Work request =>
Everything in the listing must be repeated exactly, apart from the images.

═════ Supplied material

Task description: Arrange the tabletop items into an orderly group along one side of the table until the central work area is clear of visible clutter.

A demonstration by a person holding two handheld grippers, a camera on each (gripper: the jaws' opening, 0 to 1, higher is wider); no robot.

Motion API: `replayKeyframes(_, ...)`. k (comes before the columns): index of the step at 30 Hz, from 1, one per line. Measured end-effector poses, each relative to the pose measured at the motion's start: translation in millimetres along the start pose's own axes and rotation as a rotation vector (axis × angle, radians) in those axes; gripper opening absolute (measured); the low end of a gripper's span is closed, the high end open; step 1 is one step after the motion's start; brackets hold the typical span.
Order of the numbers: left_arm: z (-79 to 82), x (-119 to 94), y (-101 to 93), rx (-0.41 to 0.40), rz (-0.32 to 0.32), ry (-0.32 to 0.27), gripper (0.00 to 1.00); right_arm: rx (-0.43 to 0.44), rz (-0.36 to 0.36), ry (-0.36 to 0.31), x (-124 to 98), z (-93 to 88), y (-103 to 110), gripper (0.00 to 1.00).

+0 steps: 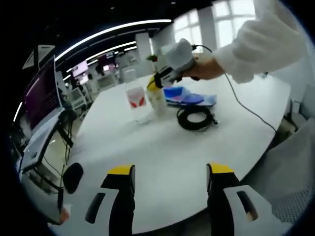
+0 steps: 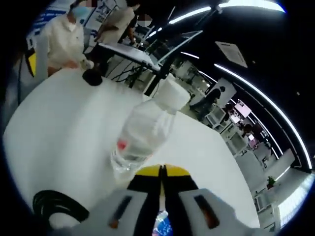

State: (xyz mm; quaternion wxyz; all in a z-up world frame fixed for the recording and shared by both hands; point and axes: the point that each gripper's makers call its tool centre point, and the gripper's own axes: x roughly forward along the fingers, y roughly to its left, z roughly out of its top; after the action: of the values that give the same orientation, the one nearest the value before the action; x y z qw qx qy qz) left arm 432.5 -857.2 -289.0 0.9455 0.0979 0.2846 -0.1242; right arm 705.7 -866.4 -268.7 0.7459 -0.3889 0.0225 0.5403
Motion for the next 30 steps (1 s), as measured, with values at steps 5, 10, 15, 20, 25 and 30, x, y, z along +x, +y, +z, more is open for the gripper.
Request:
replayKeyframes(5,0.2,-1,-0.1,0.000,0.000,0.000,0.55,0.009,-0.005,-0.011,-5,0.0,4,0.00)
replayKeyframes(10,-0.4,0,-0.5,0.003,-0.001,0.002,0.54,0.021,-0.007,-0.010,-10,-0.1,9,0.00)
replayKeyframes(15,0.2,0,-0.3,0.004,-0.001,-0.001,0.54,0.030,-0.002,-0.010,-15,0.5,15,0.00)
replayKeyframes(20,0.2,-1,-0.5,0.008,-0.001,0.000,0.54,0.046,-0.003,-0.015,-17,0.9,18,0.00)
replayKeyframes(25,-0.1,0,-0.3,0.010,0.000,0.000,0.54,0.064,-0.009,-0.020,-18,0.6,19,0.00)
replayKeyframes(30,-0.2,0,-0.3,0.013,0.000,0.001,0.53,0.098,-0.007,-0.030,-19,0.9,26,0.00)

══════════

Solution to the exercise =>
Task description: Arrange the tabletop items into an orderly group along one side of the table until the central work area is clear of visible clutter.

A demonstration by a person holding two handheld grippers, a camera on each (gripper: the jaws' opening, 0 to 1, higher is wider); no robot.

Motion API: `replayKeyframes(_, ...)`. k (comes before the columns): index of the step at 30 Hz, from 1, one per line. Measured end-effector poses, each relative to the pose measured at the motion's start: translation in millimetres along the start pose's own axes and rotation as a rotation vector (axis × angle, radians) in those axes; gripper opening absolute (measured); the low end of a gripper's span is closed, the high end open; step 1 is one step after the motion's start; brackets hold the typical span.
Order of the numbers: left_arm: z (-79 to 82), x (-119 to 94), y (-101 to 93), rx (-0.41 to 0.40), rz (-0.32 to 0.32), ry (-0.32 to 0.27), gripper (0.00 to 1.00); right_arm: rx (-0.43 to 0.44), rz (-0.36 to 0.36), ry (-0.36 to 0.31), x (-124 to 98), z (-93 to 88), y (-103 to 110), gripper (0.00 to 1.00).

+0 steps: 
+0 steps: 

State: (xyz mm; quaternion wxyz; all in a z-up world frame fixed for the recording and shared by both hands; point and axes: the point that each gripper's makers call its tool centre point, and the gripper's own axes: x roughly forward along the fingers, y roughly to its left, z roughly out of its top; after the action: of the values that give the same orientation, the one nearest the value before the action; x y z qw qx qy qz) left arm 432.5 -857.2 -289.0 0.9455 0.0979 0.2846 -0.1242; right arm 705.7 -866.4 -268.7 0.7459 -0.3889 0.0225 0.5403
Motion for the next 30 steps (1 s), as measured, with values at steps 5, 10, 15, 20, 25 and 30, x, y, z along +x, +y, +z, more is open for the gripper.
Request:
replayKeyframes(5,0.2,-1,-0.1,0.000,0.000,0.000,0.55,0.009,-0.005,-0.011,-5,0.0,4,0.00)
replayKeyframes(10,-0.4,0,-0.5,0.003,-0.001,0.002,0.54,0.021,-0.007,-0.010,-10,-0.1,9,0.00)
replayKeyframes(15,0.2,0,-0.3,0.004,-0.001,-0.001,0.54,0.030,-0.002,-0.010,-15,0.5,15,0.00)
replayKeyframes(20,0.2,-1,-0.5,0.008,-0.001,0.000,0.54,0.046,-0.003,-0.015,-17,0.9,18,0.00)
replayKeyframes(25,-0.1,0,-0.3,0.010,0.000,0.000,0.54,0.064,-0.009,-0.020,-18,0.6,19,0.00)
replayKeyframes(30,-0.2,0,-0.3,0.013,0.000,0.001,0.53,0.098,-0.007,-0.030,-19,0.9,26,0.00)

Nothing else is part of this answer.